Estados Unidos y Arabia Saudita firmaron un acuerdo de cooperación nuclear que permitirá al reino desarrollar un programa nuclear con fines civiles, un pacto que aún deberá ser ratificado por el Congreso estadounidense y que ha generado inquietud por la posibilidad de que Riad pueda enriquecer uranio.
Estados Unidos y Arabia Saudita suscribieron este miércoles el llamado “Acuerdo 123”, firmado por el secretario de Energía estadounidense, Chris Wright, y su homólogo saudita, Abdulaziz bin Salman. El convenio busca impulsar el desarrollo de la energía nuclear civil en el reino y, según Washington, estará sujeto a estrictos estándares de seguridad y no proliferación nuclear.
Aunque el texto completo del acuerdo no fue difundido, medios estadounidenses señalaron que el pacto podría permitir a Arabia Saudita enriquecer uranio, una posibilidad que iría más allá de otros acuerdos nucleares suscritos por Estados Unidos con aliados como Emiratos Árabes Unidos. Además, el convenio otorgaría a empresas estadounidenses acceso preferente al mercado nuclear saudita.
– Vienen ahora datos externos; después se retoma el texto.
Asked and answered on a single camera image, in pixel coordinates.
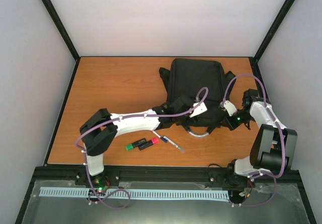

El acuerdo se concreta en un contexto de alta tensión en Medio Oriente, marcado por la rivalidad entre Arabia Saudita e Irán y los esfuerzos de Washington por contener el programa nuclear iraní. Desde la administración de Donald Trump, Estados Unidos ha fortalecido su acercamiento con Riad, considerado uno de sus principales aliados estratégicos en la región.
La iniciativa ha provocado críticas entre legisladores demócratas, quienes pidieron al Congreso rechazar el acuerdo al considerar que podría incrementar los riesgos de proliferación nuclear. No obstante, los republicanos cuentan con mayoría en ambas cámaras, lo que podría facilitar su eventual aprobación.